> _WORK ORDER_: In the listing below, a line holding "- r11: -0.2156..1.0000" and a line holding "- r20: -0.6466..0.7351" mark the range. Retype both exactly, with all lines between them.

> _EXTRACTED MATERIAL_:
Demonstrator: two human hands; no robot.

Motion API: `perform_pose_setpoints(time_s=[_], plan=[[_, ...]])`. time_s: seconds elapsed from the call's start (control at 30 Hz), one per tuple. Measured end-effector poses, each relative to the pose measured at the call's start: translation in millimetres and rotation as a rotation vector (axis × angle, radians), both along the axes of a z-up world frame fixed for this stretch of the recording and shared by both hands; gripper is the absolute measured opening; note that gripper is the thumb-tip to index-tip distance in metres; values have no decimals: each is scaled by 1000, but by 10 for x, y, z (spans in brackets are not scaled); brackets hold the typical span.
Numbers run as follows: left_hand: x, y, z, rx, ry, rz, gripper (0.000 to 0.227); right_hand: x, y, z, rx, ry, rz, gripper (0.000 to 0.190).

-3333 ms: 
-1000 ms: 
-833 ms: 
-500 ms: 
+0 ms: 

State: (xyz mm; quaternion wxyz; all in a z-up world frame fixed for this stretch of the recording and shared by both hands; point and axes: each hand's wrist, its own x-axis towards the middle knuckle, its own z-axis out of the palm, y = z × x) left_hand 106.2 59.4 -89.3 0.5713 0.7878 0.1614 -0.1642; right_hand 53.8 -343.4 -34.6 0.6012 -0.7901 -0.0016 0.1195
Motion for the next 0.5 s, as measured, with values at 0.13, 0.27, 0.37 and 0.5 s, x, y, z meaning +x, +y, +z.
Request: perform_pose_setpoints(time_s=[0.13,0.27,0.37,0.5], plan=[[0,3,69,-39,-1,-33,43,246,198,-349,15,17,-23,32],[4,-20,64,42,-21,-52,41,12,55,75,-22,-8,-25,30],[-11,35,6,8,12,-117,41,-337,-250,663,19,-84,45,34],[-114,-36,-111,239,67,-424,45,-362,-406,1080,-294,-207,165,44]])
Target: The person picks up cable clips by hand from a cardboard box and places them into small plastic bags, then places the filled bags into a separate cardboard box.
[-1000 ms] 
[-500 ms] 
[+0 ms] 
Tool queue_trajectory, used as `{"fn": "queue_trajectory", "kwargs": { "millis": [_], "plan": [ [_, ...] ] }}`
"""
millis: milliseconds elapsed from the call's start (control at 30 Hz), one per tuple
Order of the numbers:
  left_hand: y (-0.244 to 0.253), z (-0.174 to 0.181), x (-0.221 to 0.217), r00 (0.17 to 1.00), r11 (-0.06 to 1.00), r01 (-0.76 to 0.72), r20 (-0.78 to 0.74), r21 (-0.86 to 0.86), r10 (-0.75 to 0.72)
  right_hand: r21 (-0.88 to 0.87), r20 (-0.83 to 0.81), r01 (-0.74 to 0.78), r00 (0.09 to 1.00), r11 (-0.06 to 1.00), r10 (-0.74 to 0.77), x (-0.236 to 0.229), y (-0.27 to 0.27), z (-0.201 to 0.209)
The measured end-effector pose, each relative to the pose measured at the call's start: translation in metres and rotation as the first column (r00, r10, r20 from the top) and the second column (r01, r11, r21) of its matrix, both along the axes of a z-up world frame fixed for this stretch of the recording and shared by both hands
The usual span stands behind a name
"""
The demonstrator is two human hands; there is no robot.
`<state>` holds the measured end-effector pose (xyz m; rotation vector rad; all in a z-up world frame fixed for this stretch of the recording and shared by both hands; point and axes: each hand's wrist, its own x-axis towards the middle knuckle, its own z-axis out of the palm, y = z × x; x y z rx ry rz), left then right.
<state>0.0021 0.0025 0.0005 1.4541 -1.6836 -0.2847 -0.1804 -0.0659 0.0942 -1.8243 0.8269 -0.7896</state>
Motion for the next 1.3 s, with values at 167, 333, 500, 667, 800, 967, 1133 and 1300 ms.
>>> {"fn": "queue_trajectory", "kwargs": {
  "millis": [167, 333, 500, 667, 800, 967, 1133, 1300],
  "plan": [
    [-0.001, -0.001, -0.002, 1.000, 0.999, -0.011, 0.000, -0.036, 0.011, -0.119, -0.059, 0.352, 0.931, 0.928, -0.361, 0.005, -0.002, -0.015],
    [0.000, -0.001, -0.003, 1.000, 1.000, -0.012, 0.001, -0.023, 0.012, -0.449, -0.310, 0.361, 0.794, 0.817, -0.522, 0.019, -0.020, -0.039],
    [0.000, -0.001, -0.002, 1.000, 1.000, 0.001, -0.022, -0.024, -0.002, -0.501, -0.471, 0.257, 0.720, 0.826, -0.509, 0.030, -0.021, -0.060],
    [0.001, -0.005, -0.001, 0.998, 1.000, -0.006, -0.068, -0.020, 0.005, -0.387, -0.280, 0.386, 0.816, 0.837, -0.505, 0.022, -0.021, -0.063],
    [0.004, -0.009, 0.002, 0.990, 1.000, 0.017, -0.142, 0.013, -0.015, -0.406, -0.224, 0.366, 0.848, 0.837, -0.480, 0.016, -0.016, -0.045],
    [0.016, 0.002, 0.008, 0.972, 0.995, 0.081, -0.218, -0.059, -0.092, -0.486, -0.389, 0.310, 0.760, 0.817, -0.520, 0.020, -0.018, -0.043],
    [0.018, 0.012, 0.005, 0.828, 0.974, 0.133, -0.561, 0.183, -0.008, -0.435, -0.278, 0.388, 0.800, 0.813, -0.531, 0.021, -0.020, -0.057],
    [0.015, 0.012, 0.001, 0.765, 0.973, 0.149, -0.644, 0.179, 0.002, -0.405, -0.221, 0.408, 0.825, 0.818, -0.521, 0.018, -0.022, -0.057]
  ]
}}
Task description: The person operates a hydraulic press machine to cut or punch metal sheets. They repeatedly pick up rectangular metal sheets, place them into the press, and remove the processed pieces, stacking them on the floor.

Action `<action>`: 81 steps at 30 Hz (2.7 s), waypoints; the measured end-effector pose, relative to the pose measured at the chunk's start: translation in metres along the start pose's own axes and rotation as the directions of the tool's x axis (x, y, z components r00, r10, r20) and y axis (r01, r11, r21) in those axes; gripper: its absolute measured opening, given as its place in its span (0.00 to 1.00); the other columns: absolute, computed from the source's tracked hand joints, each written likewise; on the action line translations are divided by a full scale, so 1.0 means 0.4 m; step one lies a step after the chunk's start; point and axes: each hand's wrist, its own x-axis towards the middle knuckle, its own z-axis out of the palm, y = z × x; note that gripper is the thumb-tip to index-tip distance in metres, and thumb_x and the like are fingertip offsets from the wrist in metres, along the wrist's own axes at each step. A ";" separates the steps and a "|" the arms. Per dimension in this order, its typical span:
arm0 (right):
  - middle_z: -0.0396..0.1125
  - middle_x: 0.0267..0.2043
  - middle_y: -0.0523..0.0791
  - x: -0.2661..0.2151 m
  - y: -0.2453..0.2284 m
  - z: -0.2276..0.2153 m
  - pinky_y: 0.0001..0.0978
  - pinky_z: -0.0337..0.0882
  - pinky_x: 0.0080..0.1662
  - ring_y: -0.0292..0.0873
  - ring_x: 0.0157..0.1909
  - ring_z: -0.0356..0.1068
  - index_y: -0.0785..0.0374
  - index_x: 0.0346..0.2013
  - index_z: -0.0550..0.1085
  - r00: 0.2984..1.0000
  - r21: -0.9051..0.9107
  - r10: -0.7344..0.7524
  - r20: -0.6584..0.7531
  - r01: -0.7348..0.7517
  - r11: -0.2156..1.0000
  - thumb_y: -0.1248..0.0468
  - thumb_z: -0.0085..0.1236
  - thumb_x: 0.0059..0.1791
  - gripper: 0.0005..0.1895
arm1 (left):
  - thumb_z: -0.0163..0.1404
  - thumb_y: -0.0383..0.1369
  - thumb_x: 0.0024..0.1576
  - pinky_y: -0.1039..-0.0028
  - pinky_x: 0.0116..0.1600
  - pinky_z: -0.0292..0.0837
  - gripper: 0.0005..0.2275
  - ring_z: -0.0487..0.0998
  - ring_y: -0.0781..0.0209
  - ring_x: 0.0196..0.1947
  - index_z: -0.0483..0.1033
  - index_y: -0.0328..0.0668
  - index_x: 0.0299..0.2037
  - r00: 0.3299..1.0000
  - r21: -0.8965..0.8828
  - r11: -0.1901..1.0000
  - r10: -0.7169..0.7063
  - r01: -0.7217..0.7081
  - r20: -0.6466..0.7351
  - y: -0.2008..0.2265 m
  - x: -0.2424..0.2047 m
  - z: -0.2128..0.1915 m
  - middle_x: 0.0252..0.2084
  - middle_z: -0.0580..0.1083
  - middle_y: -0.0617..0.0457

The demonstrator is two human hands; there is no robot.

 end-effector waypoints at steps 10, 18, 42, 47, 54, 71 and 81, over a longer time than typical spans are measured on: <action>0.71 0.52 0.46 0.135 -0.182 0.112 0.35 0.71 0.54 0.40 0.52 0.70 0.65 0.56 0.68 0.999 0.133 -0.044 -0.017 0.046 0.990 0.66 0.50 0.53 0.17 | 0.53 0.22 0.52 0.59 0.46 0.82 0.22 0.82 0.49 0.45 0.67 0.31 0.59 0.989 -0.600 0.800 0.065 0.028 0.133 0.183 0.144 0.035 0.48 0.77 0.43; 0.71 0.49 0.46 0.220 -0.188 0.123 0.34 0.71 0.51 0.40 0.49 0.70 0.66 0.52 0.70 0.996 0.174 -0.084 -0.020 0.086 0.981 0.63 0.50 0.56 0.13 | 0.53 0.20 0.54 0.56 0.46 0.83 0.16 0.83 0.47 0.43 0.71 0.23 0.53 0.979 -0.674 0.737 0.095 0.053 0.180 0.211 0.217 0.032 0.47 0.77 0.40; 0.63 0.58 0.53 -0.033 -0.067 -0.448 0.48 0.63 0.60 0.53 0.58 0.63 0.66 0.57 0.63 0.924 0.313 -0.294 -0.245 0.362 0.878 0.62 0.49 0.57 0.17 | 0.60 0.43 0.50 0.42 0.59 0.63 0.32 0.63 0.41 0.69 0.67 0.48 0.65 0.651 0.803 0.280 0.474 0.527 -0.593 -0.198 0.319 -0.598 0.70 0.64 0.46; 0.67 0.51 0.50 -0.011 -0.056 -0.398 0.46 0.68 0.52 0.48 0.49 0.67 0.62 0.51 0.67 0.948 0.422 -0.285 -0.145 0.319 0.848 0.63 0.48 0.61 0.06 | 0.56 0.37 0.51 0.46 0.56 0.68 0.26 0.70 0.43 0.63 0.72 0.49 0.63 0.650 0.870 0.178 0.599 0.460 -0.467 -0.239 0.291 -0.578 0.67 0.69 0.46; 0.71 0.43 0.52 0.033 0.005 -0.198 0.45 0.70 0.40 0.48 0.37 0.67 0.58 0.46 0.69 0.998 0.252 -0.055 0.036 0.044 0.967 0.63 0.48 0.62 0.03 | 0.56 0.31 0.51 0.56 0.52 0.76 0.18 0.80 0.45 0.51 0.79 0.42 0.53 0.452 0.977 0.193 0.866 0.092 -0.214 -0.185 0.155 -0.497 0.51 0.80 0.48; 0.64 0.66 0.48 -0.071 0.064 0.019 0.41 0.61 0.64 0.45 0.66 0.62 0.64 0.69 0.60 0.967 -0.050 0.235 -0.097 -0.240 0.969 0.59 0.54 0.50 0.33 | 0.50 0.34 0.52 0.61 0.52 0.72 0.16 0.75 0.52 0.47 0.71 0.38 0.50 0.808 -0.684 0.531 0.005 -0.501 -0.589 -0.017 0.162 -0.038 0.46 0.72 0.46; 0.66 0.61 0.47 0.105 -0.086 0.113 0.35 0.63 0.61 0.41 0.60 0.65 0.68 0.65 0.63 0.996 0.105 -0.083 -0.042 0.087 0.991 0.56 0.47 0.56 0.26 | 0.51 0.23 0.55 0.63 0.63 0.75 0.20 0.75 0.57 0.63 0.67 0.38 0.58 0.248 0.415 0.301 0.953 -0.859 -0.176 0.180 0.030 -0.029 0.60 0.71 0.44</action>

> _EXERCISE RESULT_:
  - r11: -0.2156..1.0000
  - thumb_y: -0.1248..0.0468
  - thumb_z: -0.0085..0.1236
  - thumb_x: 0.0059..0.1791
  - gripper: 0.0005..0.1895
arm1 (left):
  - thumb_z: -0.0163..0.1404
  - thumb_y: -0.0383..0.1369
  - thumb_x: 0.0024..0.1576
  - pinky_y: -0.1039..-0.0028
  - pinky_x: 0.0116..0.1600
  - pinky_z: -0.0292..0.0837
  - gripper: 0.0005..0.2275
  - ring_z: -0.0487..0.0998
  - ring_y: -0.0781..0.0209
  - ring_x: 0.0196..0.1947
  - index_z: -0.0483..0.1033
  - index_y: -0.0328..0.0668
  - index_x: 0.0299..0.2037
  - r00: 0.3299..1.0000
  - r21: -0.8965..0.8828
  - r11: -0.1901..1.0000
  - r10: -0.7169..0.7063
  - r01: -0.7217..0.7081
  - r20: -0.6466..0.7351

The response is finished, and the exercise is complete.